Minsky originally proposed the framework as the basis of visual perception, natural language dialogue and other complex behaviors, but once it was proposed, it was because it was both hierarchical and modular. The artificial intelligence community has aroused great repercussions and has become a universal knowledge representation method which is widely accepted and applied. Not only that, some of its basic concepts and structures have also been used by the object-oriented technologies and methods that emerged later. In addition, Minsky’s framework theory has also become the basis of some popular expert system development tools and artificial intelligence languages. For example, the famous KRL (Knowledge Representation Language) was founded in 1979 by D.G. Boborow, who also One of the main developers of Interlisp who won the ACM Software System Award in 1992) is based on the design and implementation of the framework structure. Two other special contributions of frame theory are: 1. It first proposed the concept of "default" and became an important research object for common sense knowledge representation. 2. Develop a "script" representation method from the framework, which can describe events and time sequence, and become one of the foundations of CBR (case-based reasoning).

Main works

"Computation: Finite and Infinite Machines, Prentice-Hall, 1967) "Semantic Information Processing" (Semantic Information Processing, MITPr., 1968)< /p>

"Perceptrons, MITPr., 1969; expanded edition, 1988)

"A Framework for Representing Knowledge, McGraw-Hill, 1975)

"The Society of Mind" (The Society of Mind, Simon & Schuster, 1986)

"Robotics" (Robotics, AnchorPr./Doubleday, 1985)

"The Emotion Machine: Commonsense Thinking ,ArtificialIntelligence,andtheFutureoftheHumanMind, 2006)

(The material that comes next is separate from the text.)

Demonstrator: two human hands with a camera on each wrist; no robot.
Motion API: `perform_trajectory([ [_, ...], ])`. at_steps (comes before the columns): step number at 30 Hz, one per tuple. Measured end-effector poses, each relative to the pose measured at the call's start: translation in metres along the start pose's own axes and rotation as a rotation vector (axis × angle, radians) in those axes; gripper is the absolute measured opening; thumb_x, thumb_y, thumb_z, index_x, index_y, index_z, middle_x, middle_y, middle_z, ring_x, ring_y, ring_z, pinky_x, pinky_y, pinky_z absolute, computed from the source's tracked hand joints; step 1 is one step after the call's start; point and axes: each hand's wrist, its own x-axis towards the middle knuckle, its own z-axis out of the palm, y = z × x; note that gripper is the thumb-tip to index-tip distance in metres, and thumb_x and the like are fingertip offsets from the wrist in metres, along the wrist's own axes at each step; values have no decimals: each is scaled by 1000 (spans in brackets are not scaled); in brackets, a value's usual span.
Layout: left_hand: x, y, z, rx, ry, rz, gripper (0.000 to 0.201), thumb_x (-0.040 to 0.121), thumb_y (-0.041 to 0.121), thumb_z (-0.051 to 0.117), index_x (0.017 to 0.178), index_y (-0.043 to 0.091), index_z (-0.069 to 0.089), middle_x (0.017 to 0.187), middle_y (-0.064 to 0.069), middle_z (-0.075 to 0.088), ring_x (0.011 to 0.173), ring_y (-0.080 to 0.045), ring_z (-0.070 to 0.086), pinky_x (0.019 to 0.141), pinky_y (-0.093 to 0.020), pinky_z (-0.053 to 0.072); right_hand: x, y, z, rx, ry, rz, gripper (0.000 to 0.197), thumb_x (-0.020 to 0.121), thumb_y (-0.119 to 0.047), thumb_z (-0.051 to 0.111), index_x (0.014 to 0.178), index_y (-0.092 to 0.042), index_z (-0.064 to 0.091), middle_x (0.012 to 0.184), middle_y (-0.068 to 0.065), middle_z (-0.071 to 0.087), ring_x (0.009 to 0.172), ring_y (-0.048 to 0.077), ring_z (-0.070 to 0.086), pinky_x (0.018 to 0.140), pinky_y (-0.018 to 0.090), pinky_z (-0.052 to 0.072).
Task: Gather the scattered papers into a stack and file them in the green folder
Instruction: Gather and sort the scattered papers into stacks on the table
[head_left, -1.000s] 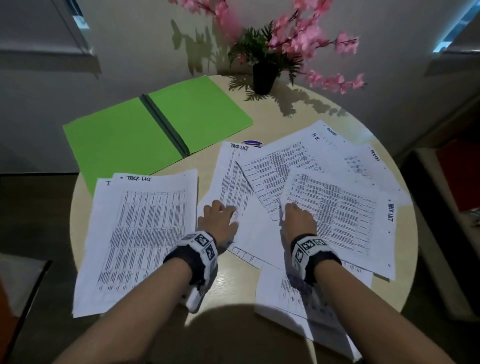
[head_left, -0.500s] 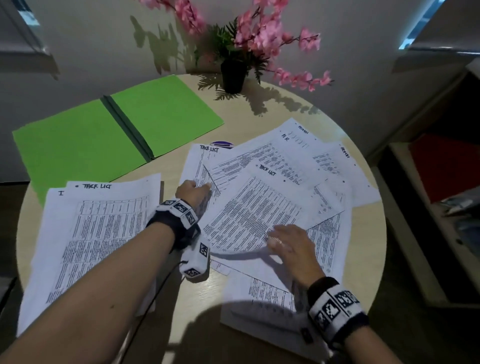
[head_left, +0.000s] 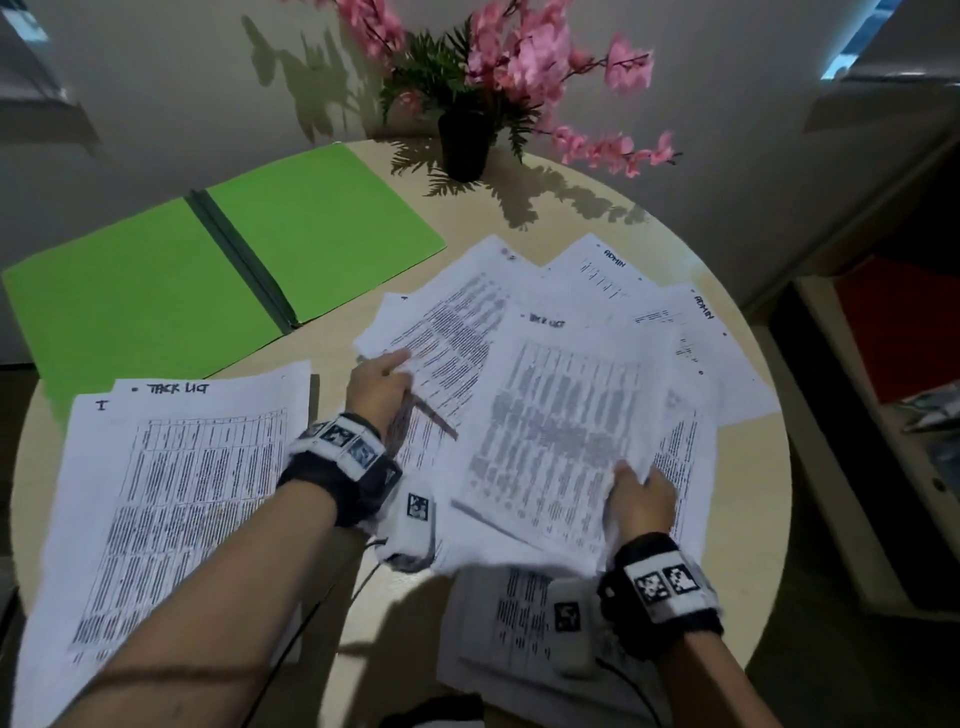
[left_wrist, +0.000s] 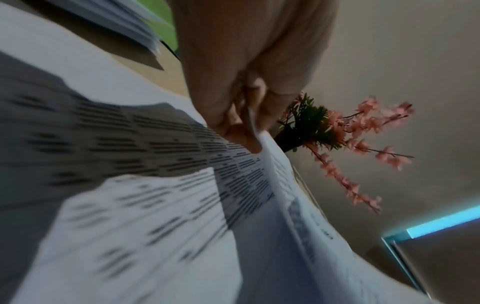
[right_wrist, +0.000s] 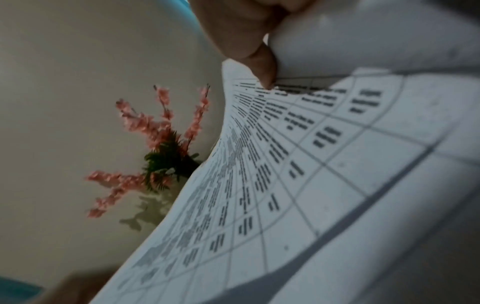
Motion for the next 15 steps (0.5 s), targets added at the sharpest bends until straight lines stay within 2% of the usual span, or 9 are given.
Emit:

Minsky is a member of the American Academy of Sciences and the American Academy of Engineering. He served as the third chairman of AAAI (1981-1982). In addition to receiving the Turing Award, he also received the Killian Award from MIT in 1989. In 1990, he won the "Japan Award" established by the Japanese government.

Character Evaluation

When Minsky received the Turing Award, he gave a speech entitled "The Form and Content of Computer Science", which was published in JournalofACM, April 1970, 197 —215 pages. See also (Turing Award Lectures in the first 20 years) (ACMTuringAwardLecturesTheFirst20Years: 1966-1985, ACMpr.), 219-242 pages. In his speech, Minsky discussed the so-called "form-content confusion" in computing theory, programming language, and education, and expressed his views. Much of the space is criticizing the "New Mathematics" at the time. He advocated that mathematics education for children should not only emphasize the form, but also the content instead of ignoring the content.